Pogba is one of the game's great personalities, Kante anchored Leicester City's miracle 2016 title run, and Giroud has the Premier League's best hair.
(Giroud also might be the only soccer player who's liked by both Chelsea and Arsenal fans.)
Major League Soccer will have a record 19 players at the World Cup, even without the U.S. playing. They come from six countries: Costa Rica, Egypt, Mexico, Panama, Peru, and Sweden. (The full list is below). Root for them, especially those from countries that haven't been at a World Cup for a while. Peru is in for the first time since 1978, Egypt for the first time since 1990, and Panama for the first time ever.
Like rooting for a powerhouse? Reigning champion Germany has you covered. Like rooting for an underdog? Go for Iceland, making its first World Cup appearance after an epic run at the 2016 European Championship.
Like being fashionable? Nigeria's jersey is one of the coolest ever.

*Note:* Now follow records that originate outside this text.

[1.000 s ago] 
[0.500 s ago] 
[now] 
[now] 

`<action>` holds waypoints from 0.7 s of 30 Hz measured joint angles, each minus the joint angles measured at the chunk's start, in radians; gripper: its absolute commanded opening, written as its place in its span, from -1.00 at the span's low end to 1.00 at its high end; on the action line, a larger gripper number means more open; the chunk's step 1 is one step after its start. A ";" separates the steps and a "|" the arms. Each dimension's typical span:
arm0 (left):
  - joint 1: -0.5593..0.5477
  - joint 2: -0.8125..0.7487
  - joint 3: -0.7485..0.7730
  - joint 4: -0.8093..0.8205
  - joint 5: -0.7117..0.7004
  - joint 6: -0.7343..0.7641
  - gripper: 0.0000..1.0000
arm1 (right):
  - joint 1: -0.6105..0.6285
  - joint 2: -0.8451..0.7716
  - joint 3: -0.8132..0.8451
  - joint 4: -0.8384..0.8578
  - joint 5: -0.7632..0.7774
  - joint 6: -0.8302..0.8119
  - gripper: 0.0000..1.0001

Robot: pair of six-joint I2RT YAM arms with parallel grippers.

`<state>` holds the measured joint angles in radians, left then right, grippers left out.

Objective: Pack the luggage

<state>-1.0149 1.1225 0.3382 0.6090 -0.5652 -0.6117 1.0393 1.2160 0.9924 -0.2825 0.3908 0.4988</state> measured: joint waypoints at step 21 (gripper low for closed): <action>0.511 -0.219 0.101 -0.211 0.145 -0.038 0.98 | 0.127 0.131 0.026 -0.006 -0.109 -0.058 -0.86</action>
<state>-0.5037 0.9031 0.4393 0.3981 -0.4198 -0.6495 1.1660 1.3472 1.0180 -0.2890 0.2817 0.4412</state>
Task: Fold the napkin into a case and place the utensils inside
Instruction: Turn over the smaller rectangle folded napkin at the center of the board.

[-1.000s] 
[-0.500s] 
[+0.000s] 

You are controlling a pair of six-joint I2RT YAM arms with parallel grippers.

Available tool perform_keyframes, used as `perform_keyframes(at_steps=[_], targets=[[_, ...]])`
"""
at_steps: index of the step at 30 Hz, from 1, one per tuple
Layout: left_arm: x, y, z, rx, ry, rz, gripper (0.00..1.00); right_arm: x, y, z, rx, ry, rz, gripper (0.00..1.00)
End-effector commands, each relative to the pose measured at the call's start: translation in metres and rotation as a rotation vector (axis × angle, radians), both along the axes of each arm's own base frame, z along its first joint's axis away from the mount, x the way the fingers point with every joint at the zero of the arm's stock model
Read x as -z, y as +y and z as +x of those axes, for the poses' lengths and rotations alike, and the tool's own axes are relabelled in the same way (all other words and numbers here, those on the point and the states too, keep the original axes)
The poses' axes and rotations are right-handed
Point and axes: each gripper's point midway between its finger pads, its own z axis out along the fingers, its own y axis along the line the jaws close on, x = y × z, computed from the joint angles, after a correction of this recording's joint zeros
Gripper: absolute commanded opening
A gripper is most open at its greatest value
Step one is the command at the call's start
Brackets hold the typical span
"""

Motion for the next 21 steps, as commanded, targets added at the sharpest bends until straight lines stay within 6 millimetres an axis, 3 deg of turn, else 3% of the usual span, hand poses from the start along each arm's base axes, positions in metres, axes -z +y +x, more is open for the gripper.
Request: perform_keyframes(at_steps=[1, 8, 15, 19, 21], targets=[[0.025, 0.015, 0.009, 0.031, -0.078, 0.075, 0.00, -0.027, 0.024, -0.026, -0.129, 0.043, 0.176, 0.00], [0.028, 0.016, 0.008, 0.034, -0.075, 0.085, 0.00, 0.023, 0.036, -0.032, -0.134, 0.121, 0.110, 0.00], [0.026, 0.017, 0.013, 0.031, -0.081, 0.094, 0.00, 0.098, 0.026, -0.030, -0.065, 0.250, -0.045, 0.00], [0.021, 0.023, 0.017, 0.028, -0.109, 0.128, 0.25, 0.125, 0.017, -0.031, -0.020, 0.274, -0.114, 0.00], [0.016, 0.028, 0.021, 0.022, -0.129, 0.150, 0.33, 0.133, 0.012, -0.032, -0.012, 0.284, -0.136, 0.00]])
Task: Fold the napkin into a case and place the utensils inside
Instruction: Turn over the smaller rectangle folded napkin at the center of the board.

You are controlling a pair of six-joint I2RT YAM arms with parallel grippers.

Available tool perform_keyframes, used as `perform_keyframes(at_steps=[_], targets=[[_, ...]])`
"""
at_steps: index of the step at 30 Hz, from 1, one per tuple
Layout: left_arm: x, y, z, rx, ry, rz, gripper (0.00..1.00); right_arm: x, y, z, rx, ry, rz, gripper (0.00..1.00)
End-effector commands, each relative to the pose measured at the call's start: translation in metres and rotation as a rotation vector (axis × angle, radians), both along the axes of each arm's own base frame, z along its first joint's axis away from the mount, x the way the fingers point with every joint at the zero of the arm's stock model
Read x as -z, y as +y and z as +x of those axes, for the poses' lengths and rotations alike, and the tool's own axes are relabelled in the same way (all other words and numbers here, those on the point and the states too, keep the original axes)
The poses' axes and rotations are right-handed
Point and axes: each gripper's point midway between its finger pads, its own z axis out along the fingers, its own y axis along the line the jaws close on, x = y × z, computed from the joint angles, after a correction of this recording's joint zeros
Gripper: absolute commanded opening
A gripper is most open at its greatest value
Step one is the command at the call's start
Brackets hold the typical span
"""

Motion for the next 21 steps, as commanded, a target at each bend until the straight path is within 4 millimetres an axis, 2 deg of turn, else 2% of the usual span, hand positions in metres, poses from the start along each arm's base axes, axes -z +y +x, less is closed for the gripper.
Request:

Like being a rebel? Rooting for Poland at a Russian World Cup fits the bill (and striker Robert Lewandowski is really good). Like a villain? Uruguay has one of soccer's biggest, notorious biter Luis Suárez. (It also has the quite likable Edison Cavani.)
Looking for the new young phenom? Watch France's Kylian Mbappé. Looking for the beautiful game? Colombia plays it, led by James Rodriguez and Juan Cuadrado. And the team's goal celebrations are just as pretty.
Here's one more suggestion: Just have fun. Go to 15th and Locust Streets and hang out at Philadelphia's soccer bar epicenter. Go to a Brazilian bar in Northeast Philadelphia, or an African restaurant in West Philadelphia, or a Mexican taqueria on South 9th Street.
Even without the U.S. playing, the World Cup is still the world's biggest party. Why not enjoy it?
Costa Rica: Francisco Calvo (Minnesota United), David Guzmàn (Portland Timbers), Ronald Matarrita (New York City FC), Marco Ureña (Los Angeles FC), Rodney Wallace (New York City FC), Kendall Waston (Vancouver Whitecaps).
Egypt: Omar Gaber (Los Angeles FC).
Mexico: Giovani dos Santos (Los Angeles Galaxy), Jonathan dos Santos (Los Angeles Galaxy), Carlos Vela (Los Angeles FC).
Panama: Harold Cummings (San Jose Earthquakes), Fidel Escobar (New York Red Bulls), Anibal Godoy (San Jose Earthquakes), Adolfo Machado (Houston Dynamo), Michael Murillo (New York Red Bulls), Roman Torres (Seattle Sounders).
Peru: Andy Polo (Portland Timbers), Yoshimar Yotún (Orlando City).
Sweden: Gustav Svensson (Seattle Sounders).